El asambleísmo gubernamental plantea más riesgos que réditos DECISIóN • El cuoteo sindical, el autoritarismo y la adopción de decisiones no técnicas están en la balanza de Evo Morales y sus colaboradores, según dedujeron tres analistas políticos.
SECTORES SOCIALES • Los cooperativistas mineros, aliados de Evo Morales, marcharon el 10 de junio por el centro paceño.
Si bien el asambleísmo de corte social puede generar condiciones favorables para la gobernabilidad concertada y disuadir conflictos prematuros, también plantea grandes riesgos en el contexto de una sociedad con rasgos de cultura autoritarista, advirtieron ayer tres analistas políticos, a propósito de la decisión del Movimiento al Socialismo (MAS) para estructurar el nuevo gobierno nacional.
Ayer, en la ciudad de Cochabamba, el presidente electo, Evo Morales Ayma, se reunió con parlamentarios electos de su partido político y los movimientos sociales con el objetivo de definir la estructura y perfilar las primeras decisiones de la nueva administración gubernamental, que asumirá la conducción del país desde el 22 de enero próximo.
Para los analistas Ximena Costa, René Cardozo y Víctor Hugo Cárdenas, el origen del MAS, desde los movimientos sociales, puede constituir una virtud, pero también un defecto a la hora de tomar decisiones sobre la conducción del Poder Ejecutivo, en lo que se anticipó como una revolución social en la historia nacional.
Aunque unitariamente el MAS ganó las elecciones nacionales con más del 50 por ciento de la preferencia del electorado, en su interior pugnan tres fracciones políticas que buscan un principio de acuerdo sobre las decisiones del nuevo esquema del Poder Ejecutivo: intelectuales, dirigentes sindicales y políticos de distintas tendencias.
La analista Ximena Costa considera que el asambleísmo gubernamental sería altamente positivo si hubiera una cultura democrática, pero como no la hay, la asamblea se vuelve un riesgo pues cada fracción puede tender a imponer sus decisiones, más aún si se trata de organizaciones de carácter sindical.
El politólogo René Cardozo piensa que el asambleísmo puede ser positivo para el gobierno del MAS, entendido como una oportunidad para que los movimientos sociales o sindicales participen en una gestión de Estado y tenga injerencia sobre las decisiones del Estado. "Es como tender un puente entre los sectores y el sistema político para concertar la nueva forma de gobernar".

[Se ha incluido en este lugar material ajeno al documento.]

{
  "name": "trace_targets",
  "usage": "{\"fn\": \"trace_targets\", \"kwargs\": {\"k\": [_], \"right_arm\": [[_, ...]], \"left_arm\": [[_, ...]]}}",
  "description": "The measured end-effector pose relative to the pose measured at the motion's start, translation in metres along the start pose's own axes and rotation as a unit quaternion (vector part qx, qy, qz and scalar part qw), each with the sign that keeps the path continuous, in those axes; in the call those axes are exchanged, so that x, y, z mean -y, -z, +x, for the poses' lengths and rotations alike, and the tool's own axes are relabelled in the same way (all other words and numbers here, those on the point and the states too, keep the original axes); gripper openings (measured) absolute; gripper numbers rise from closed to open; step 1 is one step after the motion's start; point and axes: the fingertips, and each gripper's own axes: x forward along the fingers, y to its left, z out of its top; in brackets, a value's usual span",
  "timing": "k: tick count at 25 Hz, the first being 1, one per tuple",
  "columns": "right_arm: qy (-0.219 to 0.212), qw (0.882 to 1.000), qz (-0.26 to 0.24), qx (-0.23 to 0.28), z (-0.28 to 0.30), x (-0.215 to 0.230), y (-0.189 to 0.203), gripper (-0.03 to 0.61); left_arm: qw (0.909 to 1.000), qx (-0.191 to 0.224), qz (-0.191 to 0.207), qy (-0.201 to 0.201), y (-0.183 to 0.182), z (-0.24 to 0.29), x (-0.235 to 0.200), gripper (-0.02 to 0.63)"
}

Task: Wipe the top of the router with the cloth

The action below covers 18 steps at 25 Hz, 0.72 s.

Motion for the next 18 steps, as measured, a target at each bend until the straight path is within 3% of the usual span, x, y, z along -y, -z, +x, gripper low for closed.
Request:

No obstante, el experto observó que el riesgo de esta forma de consulta para la conducción de uno de los poderes más importantes del Estado, el Ejecutivo, "puede constituir el hecho de pasar del cuoteo político al cuoteo sindical, convirtiendo una vez más al Estado en un botín para satisfacer intereses personales".
Cardozo sostuvo que el gobierno no puede ni debe estar
totalmente subordinado a movimientos sociales, sino a todo el país. "El nuevo gobierno no tiene por qué supeditarse o concentrarse a una sola fracción de grupos sociales, sino gobernar para todo el país", aconsejó el politólogo.
Por otro lado, Cardozo también observó el hecho de que las decisiones de la siguiente administración deban legitimarse en el ámbito político, pero también ser técnicas, "a la altura de los grandes desafíos que por ejemplo impone el fortalecimiento de la economía nacional, tras años de estancamiento".
Por su parte, la socióloga María Teresa Zegada dijo que el hecho de hacer una asamblea para la adopción de decisiones de Estado corre el peligro de degenerar en un corporativismo que afectaría a la misma forma de gestión gubernamental.
"Necesitamos trascender esta forma corporativa de organizar el poder y buscar un gobierno que responda a las necesidades y demandas de la sociedad en su conjunto", afirmó y añadió que hay que equilibrar participación, representatividad y efectividad.
Consideró que hacer una consulta permanente a determinados sectores sociales puede generar un círculo vicioso de necesidades insatisfechas, por lo cual sería pertinente sólo crear instancias de consulta con los sectores sociales y propender a su inclusión a todos los niveles de decisión. "Esto podría perjudicar mucho la gestión, podría restarle el carácter nacional a la administración pública estatal".